*Problem statement*
Transcribe each entry in full, and leave the images out.

*Recorded data*
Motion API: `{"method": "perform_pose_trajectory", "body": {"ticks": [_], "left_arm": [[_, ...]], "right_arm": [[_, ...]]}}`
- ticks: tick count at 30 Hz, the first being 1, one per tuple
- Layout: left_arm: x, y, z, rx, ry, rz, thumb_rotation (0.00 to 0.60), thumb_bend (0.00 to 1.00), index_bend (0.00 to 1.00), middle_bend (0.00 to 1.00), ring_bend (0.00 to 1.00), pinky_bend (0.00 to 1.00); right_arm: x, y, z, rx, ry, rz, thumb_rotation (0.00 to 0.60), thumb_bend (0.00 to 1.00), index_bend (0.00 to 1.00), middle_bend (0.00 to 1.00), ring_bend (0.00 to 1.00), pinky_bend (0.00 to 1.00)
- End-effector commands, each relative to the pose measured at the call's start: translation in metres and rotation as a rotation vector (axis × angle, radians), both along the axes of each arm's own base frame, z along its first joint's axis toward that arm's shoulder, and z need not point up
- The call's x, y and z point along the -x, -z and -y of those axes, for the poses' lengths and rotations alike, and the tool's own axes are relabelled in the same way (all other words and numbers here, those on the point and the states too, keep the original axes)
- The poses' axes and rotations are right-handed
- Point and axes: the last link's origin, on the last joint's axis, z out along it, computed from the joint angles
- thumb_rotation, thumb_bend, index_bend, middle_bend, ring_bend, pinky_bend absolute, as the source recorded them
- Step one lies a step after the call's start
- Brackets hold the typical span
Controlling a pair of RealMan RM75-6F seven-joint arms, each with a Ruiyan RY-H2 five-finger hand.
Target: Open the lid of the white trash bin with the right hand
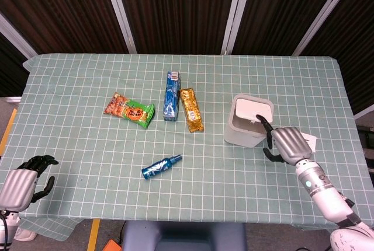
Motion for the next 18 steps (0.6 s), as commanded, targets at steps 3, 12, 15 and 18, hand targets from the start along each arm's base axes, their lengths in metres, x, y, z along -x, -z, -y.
{"method": "perform_pose_trajectory", "body": {"ticks": [3, 12, 15, 18], "left_arm": [[0.000, 0.001, 0.000, 0.002, 0.001, -0.001, 0.600, 0.47, 0.35, 0.29, 0.26, 0.46], [-0.001, 0.001, 0.001, -0.001, 0.000, -0.001, 0.600, 0.47, 0.35, 0.29, 0.26, 0.46], [-0.001, 0.001, 0.001, 0.000, 0.000, -0.004, 0.600, 0.47, 0.35, 0.29, 0.26, 0.46], [-0.001, 0.002, 0.002, 0.001, -0.002, -0.008, 0.600, 0.47, 0.35, 0.29, 0.26, 0.46]], "right_arm": [[0.004, -0.025, -0.014, 0.173, -0.037, 0.117, 0.600, 0.50, 0.00, 0.70, 0.60, 0.73], [0.042, -0.042, -0.047, 0.452, -0.030, 0.145, 0.600, 0.34, 0.00, 0.26, 0.30, 0.50], [0.059, -0.037, -0.060, 0.483, -0.008, 0.132, 0.600, 0.24, 0.00, 0.12, 0.17, 0.30], [0.076, -0.030, -0.070, 0.492, 0.021, 0.129, 0.600, 0.18, 0.00, 0.04, 0.06, 0.21]]}}
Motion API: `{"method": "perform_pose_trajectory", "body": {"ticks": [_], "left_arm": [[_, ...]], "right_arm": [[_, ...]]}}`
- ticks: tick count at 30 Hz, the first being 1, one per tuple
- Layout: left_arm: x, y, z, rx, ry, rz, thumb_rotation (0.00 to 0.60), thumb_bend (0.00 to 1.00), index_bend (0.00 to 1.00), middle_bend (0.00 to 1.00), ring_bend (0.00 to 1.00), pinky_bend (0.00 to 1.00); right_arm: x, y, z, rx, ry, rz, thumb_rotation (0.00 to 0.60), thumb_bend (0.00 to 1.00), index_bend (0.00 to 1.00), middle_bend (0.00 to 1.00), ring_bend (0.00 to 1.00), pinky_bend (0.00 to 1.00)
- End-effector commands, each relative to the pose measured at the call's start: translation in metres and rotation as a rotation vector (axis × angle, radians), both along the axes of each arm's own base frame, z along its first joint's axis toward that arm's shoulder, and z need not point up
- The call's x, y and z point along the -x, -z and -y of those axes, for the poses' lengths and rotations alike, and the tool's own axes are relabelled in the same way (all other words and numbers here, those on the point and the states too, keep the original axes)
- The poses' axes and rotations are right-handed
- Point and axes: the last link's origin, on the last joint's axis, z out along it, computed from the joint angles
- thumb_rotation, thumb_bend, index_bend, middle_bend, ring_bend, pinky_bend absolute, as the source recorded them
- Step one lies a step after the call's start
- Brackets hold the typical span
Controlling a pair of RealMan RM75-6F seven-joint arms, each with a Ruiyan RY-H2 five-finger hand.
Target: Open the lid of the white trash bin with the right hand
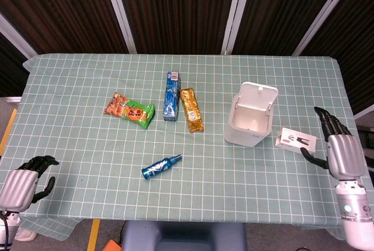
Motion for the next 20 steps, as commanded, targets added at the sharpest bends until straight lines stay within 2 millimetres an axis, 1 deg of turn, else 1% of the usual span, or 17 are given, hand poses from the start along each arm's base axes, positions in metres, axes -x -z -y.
{"method": "perform_pose_trajectory", "body": {"ticks": [1, 2, 5, 10, 14, 20], "left_arm": [[0.000, 0.000, 0.001, 0.000, -0.002, -0.003, 0.600, 0.47, 0.35, 0.29, 0.26, 0.46], [0.000, 0.000, 0.001, -0.001, -0.003, -0.004, 0.600, 0.47, 0.35, 0.29, 0.26, 0.46], [0.000, 0.000, 0.001, -0.004, -0.004, -0.006, 0.600, 0.47, 0.35, 0.29, 0.26, 0.46], [0.001, 0.001, 0.000, -0.001, -0.011, -0.011, 0.600, 0.47, 0.35, 0.29, 0.26, 0.46], [0.002, 0.003, -0.002, 0.004, -0.022, -0.019, 0.600, 0.47, 0.35, 0.29, 0.26, 0.46], [0.002, 0.004, -0.002, 0.008, -0.018, -0.022, 0.600, 0.47, 0.35, 0.29, 0.26, 0.46]], "right_arm": [[0.022, 0.013, -0.016, -0.001, 0.036, 0.014, 0.600, 0.17, 0.00, 0.02, 0.03, 0.20], [0.026, 0.016, -0.017, -0.005, 0.040, 0.016, 0.600, 0.15, 0.00, 0.00, 0.01, 0.20], [0.037, 0.026, -0.020, -0.031, 0.054, 0.013, 0.600, 0.12, 0.00, 0.00, 0.00, 0.19], [0.051, 0.040, -0.017, -0.050, 0.046, 0.010, 0.600, 0.11, 0.00, 0.00, 0.00, 0.17], [0.052, 0.042, -0.015, -0.060, 0.020, 0.006, 0.600, 0.11, 0.00, 0.00, 0.00, 0.16], [0.052, 0.042, -0.021, -0.060, 0.007, 0.007, 0.600, 0.11, 0.00, 0.00, 0.00, 0.16]]}}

*Solution*
Motion API: `{"method": "perform_pose_trajectory", "body": {"ticks": [_], "left_arm": [[_, ...]], "right_arm": [[_, ...]]}}`
- ticks: tick count at 30 Hz, the first being 1, one per tuple
- Layout: left_arm: x, y, z, rx, ry, rz, thumb_rotation (0.00 to 0.60), thumb_bend (0.00 to 1.00), index_bend (0.00 to 1.00), middle_bend (0.00 to 1.00), ring_bend (0.00 to 1.00), pinky_bend (0.00 to 1.00); right_arm: x, y, z, rx, ry, rz, thumb_rotation (0.00 to 0.60), thumb_bend (0.00 to 1.00), index_bend (0.00 to 1.00), middle_bend (0.00 to 1.00), ring_bend (0.00 to 1.00), pinky_bend (0.00 to 1.00)
- End-effector commands, each relative to the pose measured at the call's start: translation in metres and rotation as a rotation vector (axis × angle, radians), both along the axes of each arm's own base frame, z along its first joint's axis toward that arm's shoulder, and z need not point up
- The call's x, y and z point along the -x, -z and -y of those axes, for the poses' lengths and rotations alike, and the tool's own axes are relabelled in the same way (all other words and numbers here, those on the point and the states too, keep the original axes)
- The poses' axes and rotations are right-handed
- Point and axes: the last link's origin, on the last joint's axis, z out along it, computed from the joint angles
- thumb_rotation, thumb_bend, index_bend, middle_bend, ring_bend, pinky_bend absolute, as the source recorded them
- Step one lies a step after the call's start
- Brackets hold the typical span
Controlling a pair of RealMan RM75-6F seven-joint arms, each with a Ruiyan RY-H2 five-finger hand.
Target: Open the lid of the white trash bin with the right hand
Motion for the next 18 steps (0.6 s), as commanded, targets at steps 3, 12, 15 and 18, hand targets from the start along each arm's base axes, their lengths in metres, x, y, z along -x, -z, -y.
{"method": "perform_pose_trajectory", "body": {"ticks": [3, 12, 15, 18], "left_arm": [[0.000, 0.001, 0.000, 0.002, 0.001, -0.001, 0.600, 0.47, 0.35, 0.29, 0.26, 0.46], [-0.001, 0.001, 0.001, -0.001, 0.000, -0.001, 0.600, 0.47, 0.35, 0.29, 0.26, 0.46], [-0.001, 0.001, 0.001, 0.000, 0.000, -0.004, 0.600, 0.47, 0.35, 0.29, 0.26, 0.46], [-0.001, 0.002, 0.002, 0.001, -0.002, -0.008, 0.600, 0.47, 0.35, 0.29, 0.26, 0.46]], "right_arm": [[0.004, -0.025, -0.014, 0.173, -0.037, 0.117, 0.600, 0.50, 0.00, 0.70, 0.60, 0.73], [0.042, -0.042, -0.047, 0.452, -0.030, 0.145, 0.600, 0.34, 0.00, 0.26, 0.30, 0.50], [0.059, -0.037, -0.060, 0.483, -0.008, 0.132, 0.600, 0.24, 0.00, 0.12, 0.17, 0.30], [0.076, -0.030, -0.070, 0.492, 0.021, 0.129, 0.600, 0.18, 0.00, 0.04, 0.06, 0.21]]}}
Motion API: `{"method": "perform_pose_trajectory", "body": {"ticks": [_], "left_arm": [[_, ...]], "right_arm": [[_, ...]]}}`
- ticks: tick count at 30 Hz, the first being 1, one per tuple
- Layout: left_arm: x, y, z, rx, ry, rz, thumb_rotation (0.00 to 0.60), thumb_bend (0.00 to 1.00), index_bend (0.00 to 1.00), middle_bend (0.00 to 1.00), ring_bend (0.00 to 1.00), pinky_bend (0.00 to 1.00); right_arm: x, y, z, rx, ry, rz, thumb_rotation (0.00 to 0.60), thumb_bend (0.00 to 1.00), index_bend (0.00 to 1.00), middle_bend (0.00 to 1.00), ring_bend (0.00 to 1.00), pinky_bend (0.00 to 1.00)
- End-effector commands, each relative to the pose measured at the call's start: translation in metres and rotation as a rotation vector (axis × angle, radians), both along the axes of each arm's own base frame, z along its first joint's axis toward that arm's shoulder, and z need not point up
- The call's x, y and z point along the -x, -z and -y of those axes, for the poses' lengths and rotations alike, and the tool's own axes are relabelled in the same way (all other words and numbers here, those on the point and the states too, keep the original axes)
- The poses' axes and rotations are right-handed
- Point and axes: the last link's origin, on the last joint's axis, z out along it, computed from the joint angles
- thumb_rotation, thumb_bend, index_bend, middle_bend, ring_bend, pinky_bend absolute, as the source recorded them
- Step one lies a step after the call's start
- Brackets hold the typical span
Controlling a pair of RealMan RM75-6F seven-joint arms, each with a Ruiyan RY-H2 five-finger hand.
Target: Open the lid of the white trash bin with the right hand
Motion for the next 20 steps, as commanded, targets added at the sharpest bends until straight lines stay within 2 millimetres an axis, 1 deg of turn, else 1% of the usual span, or 17 are given, hand poses from the start along each arm's base axes, positions in metres, axes -x -z -y.
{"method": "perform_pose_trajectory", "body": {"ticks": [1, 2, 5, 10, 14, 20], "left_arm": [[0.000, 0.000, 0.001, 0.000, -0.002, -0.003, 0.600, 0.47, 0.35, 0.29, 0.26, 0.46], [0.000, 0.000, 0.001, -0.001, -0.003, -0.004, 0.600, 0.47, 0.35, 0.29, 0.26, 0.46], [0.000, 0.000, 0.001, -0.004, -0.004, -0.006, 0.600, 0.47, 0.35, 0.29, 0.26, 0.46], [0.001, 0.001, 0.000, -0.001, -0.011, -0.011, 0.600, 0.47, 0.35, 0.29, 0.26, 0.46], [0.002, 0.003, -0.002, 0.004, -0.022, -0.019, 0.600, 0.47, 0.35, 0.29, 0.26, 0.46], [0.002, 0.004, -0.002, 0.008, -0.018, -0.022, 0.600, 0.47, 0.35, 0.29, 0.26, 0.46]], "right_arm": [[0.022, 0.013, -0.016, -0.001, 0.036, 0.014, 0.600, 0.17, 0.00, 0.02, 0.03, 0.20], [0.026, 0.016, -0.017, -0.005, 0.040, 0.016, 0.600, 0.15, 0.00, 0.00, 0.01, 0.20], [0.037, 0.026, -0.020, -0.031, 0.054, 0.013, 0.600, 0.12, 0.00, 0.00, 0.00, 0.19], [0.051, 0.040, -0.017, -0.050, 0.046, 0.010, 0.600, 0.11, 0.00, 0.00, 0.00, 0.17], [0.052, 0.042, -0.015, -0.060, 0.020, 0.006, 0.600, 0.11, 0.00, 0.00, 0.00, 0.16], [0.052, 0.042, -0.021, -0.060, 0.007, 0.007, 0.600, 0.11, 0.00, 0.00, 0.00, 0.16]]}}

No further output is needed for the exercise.